THEY aint much happened sence the last riting. This summer and fall we been getting out Navy oak down in Maine. Just before freeze-up I had to make a rush trip to the mill to unscramble the sawing schedule.
Phoned for a ship. We splash across the bay and heave into the bumpy air. Ten gallons of gas later we spot the mill, slide down into the pond and taxi right up to the board yard.
There was the usual shriek of the saw, yell of the planer and howl of blowers. I inspected and tallied the big keels and clear ribs as they come off the saw. Sawing ship oak separates the men from the boys. When that saw mill crew heaved on a keel log, turning it on the saw carriage, they would of give a crack football line lessons in timing and precision.
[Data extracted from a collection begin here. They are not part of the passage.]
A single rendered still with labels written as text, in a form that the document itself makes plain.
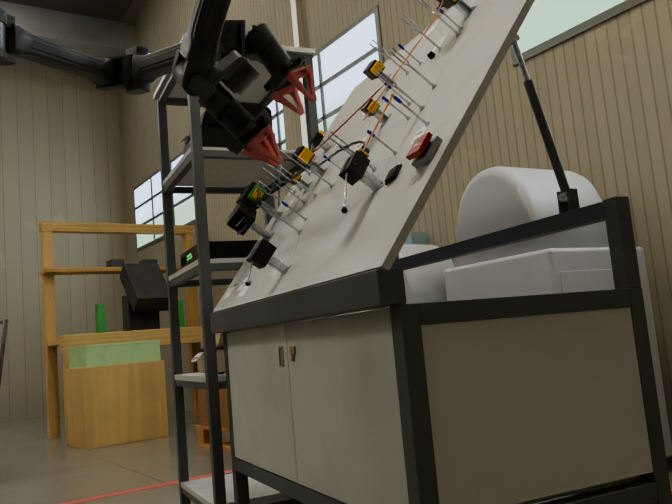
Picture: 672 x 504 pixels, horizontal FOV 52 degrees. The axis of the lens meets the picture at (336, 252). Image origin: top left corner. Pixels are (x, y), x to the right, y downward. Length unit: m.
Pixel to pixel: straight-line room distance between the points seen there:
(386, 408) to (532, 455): 0.29
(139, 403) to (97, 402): 0.37
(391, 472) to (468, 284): 2.26
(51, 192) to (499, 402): 10.38
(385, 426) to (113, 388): 5.22
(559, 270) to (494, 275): 0.36
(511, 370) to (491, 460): 0.17
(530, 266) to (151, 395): 4.20
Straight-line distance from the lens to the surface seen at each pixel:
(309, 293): 1.50
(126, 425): 6.49
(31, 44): 1.72
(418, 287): 4.13
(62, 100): 11.85
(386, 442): 1.34
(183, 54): 1.38
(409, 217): 1.27
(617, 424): 1.55
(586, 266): 3.29
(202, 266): 2.38
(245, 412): 2.16
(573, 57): 4.24
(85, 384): 6.36
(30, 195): 11.32
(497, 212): 3.42
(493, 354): 1.34
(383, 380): 1.32
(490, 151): 4.56
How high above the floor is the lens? 0.75
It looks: 7 degrees up
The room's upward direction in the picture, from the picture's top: 5 degrees counter-clockwise
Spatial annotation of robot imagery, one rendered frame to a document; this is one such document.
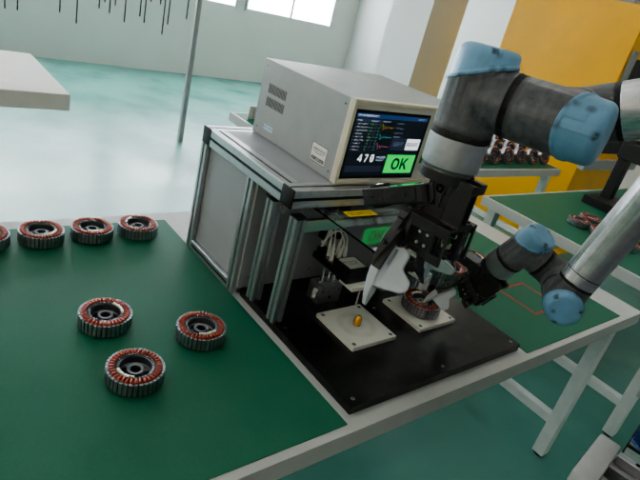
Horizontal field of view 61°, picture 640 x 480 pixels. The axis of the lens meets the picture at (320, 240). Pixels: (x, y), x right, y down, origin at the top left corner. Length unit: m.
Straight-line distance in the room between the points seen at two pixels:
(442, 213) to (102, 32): 7.06
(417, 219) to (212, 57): 7.59
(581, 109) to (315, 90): 0.82
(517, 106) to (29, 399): 0.93
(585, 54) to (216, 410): 4.32
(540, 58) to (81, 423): 4.62
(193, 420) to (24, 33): 6.61
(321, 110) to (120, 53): 6.49
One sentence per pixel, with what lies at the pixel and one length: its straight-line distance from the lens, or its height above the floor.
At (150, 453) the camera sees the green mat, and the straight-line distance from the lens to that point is 1.04.
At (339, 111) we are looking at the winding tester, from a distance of 1.29.
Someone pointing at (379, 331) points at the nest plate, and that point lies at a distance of 1.41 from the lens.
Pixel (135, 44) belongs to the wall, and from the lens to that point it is 7.77.
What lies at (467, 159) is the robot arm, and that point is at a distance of 0.69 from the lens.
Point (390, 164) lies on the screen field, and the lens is 1.40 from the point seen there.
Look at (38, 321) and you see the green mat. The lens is 1.31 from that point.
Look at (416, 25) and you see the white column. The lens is 5.33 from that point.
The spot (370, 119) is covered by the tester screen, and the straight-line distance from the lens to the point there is 1.29.
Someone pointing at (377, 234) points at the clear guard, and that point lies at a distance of 1.21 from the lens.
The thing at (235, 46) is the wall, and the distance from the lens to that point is 8.36.
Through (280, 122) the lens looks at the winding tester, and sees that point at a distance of 1.47.
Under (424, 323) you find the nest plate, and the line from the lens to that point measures 1.52.
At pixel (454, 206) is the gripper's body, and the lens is 0.71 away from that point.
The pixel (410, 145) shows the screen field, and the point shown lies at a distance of 1.42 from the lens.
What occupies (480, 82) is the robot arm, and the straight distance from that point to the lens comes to 0.67.
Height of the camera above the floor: 1.52
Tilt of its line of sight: 24 degrees down
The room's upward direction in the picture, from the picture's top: 15 degrees clockwise
Then they load five thousand feet of dead green oak into a long ten wheeler, a sweat and grunt deal where one slip meant a busted leg or worse.
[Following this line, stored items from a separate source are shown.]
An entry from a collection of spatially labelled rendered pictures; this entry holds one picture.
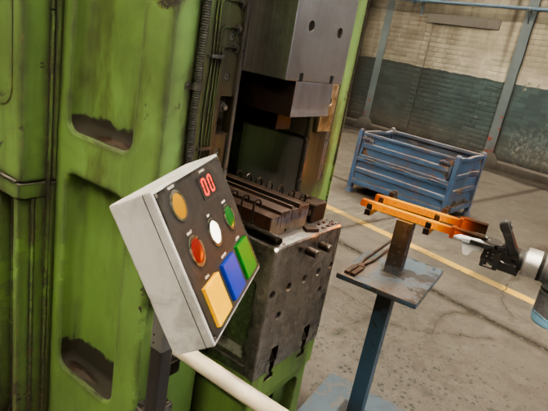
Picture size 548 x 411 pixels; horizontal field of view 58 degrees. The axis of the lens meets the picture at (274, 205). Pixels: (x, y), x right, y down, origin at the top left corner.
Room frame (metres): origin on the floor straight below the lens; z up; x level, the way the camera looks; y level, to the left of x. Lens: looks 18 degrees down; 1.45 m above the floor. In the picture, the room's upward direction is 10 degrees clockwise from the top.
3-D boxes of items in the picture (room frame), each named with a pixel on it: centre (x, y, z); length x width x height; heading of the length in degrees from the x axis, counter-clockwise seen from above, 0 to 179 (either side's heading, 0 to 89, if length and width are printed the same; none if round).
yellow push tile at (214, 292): (0.78, 0.07, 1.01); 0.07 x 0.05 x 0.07; 172
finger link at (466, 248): (1.50, -0.63, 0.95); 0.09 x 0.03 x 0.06; 75
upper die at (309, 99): (1.53, 0.12, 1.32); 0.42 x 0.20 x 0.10; 57
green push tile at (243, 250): (0.98, 0.04, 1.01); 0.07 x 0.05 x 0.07; 172
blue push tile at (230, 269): (0.88, 0.06, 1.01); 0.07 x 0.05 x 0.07; 172
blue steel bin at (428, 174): (5.42, -1.46, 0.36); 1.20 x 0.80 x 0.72; 51
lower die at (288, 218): (1.53, 0.12, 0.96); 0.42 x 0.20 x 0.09; 57
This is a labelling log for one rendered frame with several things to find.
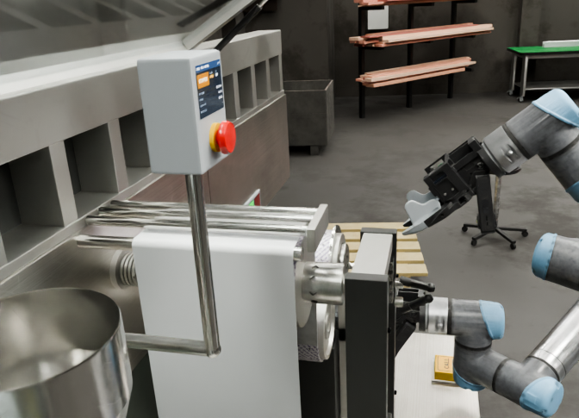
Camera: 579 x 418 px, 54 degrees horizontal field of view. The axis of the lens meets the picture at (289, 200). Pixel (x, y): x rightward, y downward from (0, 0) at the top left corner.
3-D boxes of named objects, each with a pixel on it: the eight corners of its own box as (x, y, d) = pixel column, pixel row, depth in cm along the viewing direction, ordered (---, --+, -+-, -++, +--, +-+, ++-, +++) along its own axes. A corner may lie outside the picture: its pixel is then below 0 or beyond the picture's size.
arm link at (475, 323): (503, 351, 114) (507, 314, 111) (446, 346, 117) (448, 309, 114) (500, 329, 121) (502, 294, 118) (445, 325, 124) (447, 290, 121)
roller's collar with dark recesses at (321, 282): (340, 313, 85) (339, 275, 83) (301, 309, 87) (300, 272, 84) (347, 292, 91) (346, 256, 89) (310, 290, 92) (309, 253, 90)
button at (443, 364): (465, 383, 130) (466, 374, 130) (434, 380, 132) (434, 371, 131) (464, 364, 137) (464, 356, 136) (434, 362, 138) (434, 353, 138)
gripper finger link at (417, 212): (386, 215, 108) (426, 184, 105) (406, 239, 108) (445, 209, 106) (387, 220, 105) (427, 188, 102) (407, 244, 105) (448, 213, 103)
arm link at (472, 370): (489, 407, 115) (493, 360, 111) (443, 381, 123) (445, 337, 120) (511, 389, 119) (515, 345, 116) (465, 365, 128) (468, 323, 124)
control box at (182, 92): (220, 177, 48) (208, 56, 45) (150, 175, 50) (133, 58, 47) (245, 155, 55) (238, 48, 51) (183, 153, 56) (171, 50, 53)
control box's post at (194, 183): (217, 354, 58) (196, 167, 52) (202, 352, 59) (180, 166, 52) (222, 346, 60) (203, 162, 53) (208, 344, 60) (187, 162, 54)
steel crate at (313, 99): (252, 139, 764) (247, 82, 739) (335, 137, 750) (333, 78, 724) (238, 157, 679) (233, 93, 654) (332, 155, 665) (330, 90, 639)
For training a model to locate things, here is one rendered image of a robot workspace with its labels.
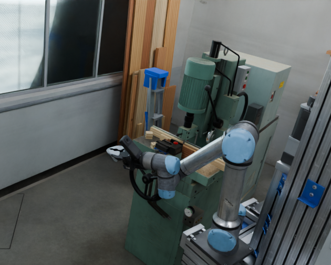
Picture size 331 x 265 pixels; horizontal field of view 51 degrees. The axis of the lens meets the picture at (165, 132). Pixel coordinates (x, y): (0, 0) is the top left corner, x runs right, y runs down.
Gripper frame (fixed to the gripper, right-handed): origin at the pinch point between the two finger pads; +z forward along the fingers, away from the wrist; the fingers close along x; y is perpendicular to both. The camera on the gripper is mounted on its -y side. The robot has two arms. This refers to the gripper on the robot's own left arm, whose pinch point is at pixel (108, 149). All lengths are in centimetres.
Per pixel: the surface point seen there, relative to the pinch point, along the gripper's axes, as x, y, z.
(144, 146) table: 49, 45, 20
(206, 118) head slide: 76, 37, -14
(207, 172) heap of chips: 42, 50, -26
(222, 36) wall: 298, 87, 57
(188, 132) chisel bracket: 62, 39, -7
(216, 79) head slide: 87, 14, -20
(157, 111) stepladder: 132, 82, 63
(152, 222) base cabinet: 26, 93, 14
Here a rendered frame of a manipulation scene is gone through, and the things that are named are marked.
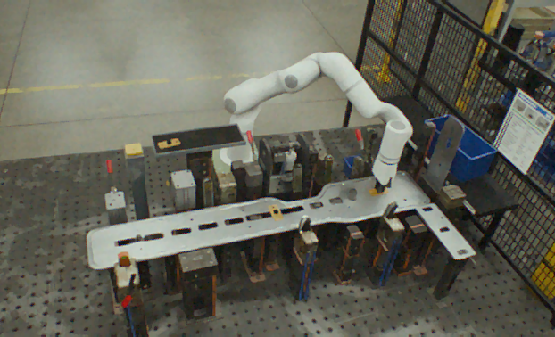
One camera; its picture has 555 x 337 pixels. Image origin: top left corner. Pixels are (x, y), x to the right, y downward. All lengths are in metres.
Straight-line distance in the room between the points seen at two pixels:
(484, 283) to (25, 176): 2.22
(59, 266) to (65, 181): 0.54
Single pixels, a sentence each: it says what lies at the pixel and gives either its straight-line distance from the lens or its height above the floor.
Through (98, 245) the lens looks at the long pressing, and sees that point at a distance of 1.86.
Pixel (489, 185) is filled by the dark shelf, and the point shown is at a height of 1.03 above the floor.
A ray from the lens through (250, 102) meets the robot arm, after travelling 2.19.
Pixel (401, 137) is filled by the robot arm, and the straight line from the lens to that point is 1.90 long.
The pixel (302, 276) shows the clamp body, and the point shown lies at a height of 0.84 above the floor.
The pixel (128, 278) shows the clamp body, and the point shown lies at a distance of 1.67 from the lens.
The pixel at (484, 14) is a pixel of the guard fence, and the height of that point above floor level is 1.15.
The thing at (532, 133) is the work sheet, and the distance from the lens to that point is 2.19.
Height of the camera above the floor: 2.36
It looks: 40 degrees down
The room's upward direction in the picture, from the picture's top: 6 degrees clockwise
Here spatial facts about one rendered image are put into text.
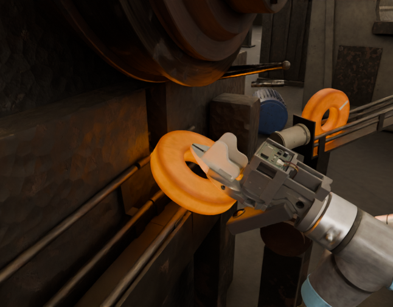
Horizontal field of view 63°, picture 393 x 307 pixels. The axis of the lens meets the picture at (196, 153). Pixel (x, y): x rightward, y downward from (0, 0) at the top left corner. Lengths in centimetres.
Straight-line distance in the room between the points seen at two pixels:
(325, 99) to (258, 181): 48
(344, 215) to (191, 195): 21
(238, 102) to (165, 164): 28
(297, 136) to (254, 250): 77
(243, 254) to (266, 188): 103
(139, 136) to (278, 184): 22
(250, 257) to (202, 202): 103
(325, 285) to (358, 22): 272
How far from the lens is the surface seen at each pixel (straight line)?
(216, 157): 49
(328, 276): 55
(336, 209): 48
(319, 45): 322
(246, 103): 69
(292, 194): 49
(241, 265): 143
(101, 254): 45
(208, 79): 47
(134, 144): 50
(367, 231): 49
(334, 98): 93
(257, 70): 55
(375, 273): 51
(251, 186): 48
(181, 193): 46
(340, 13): 316
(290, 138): 84
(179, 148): 51
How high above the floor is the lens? 98
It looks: 25 degrees down
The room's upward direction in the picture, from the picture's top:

We fire up and reach for altitude. The wind has gone and the air is steady and solid under the wings. The 4,000 hour pilot kindergartening me dozes off.
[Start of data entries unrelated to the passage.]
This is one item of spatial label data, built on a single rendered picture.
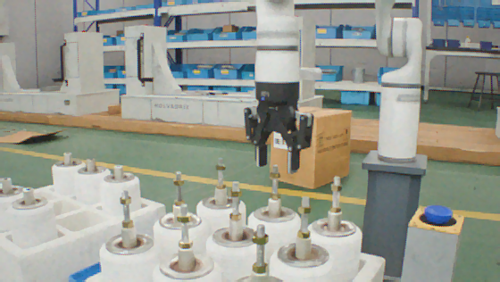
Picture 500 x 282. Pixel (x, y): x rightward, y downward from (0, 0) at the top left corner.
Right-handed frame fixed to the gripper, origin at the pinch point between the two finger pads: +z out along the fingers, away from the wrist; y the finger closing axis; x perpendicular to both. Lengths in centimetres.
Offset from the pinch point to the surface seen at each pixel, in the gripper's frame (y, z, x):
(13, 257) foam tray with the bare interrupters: -32, 17, -38
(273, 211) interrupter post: 0.4, 8.7, -1.1
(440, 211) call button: 29.4, 1.8, -0.1
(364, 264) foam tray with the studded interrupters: 15.2, 17.6, 6.8
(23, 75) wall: -698, 4, 166
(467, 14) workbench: -113, -84, 570
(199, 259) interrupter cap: 3.7, 9.4, -21.2
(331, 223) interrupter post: 11.4, 8.6, 0.6
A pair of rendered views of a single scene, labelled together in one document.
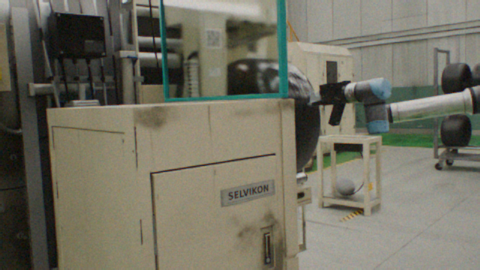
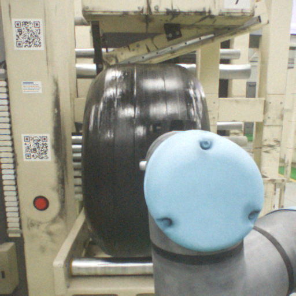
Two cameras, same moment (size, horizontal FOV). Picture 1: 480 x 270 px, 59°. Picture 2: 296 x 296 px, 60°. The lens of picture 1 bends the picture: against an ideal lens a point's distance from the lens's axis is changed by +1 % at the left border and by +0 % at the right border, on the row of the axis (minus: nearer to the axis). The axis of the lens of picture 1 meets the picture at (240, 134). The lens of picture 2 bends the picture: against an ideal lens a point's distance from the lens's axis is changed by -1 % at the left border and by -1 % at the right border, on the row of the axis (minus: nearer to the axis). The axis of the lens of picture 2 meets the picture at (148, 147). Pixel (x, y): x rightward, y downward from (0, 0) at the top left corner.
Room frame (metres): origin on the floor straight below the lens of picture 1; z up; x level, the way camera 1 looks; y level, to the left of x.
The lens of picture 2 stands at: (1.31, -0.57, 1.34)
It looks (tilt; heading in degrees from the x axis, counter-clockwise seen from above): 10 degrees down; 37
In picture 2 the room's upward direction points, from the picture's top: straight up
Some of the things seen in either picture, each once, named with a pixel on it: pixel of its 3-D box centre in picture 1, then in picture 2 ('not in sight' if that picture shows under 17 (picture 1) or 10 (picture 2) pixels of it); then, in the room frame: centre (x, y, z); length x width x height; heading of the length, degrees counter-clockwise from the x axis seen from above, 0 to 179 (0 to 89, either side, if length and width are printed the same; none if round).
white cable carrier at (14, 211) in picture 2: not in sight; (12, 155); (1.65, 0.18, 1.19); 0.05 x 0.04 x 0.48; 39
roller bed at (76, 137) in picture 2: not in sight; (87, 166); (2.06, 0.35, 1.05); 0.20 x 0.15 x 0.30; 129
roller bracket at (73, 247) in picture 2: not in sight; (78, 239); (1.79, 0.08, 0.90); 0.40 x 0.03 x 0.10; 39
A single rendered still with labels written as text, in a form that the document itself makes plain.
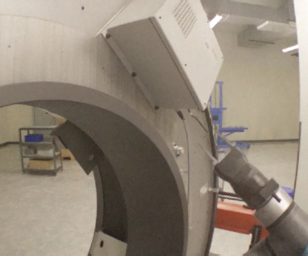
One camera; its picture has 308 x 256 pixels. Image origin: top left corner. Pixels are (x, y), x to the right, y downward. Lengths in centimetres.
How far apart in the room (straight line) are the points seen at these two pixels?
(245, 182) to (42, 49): 46
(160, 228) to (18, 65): 59
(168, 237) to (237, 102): 926
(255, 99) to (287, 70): 197
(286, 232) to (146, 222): 43
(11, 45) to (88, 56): 15
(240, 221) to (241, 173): 87
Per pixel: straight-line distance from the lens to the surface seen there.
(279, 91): 1074
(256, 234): 143
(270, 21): 612
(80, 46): 47
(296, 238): 58
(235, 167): 58
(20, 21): 42
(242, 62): 1013
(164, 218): 75
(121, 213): 105
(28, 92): 36
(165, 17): 47
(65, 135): 82
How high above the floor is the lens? 154
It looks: 6 degrees down
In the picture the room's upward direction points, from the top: straight up
The white villages and winding rivers stand out in the long rays of the setting sun. The leaves are gone and you look right down through the woods. Now and then we pass a fire look-out, etched black against the pale blue sky. A lone hunter sculls a white boat across a mountain locked pond.
Then our home lake is a thin silver line under the mountains. We come down out of the sun and into the shadow. The ship goes on in a power landing. The floats grate onto the beach sand, very loud in the silence.
Stretch our legs and sit on the beach and smoke and watch the moon come up over the mountains we had just cleared. We didn't say nothin. Just set and set and watched the moon rise. I wisht some of you fellers could of ben along, you might of liked it.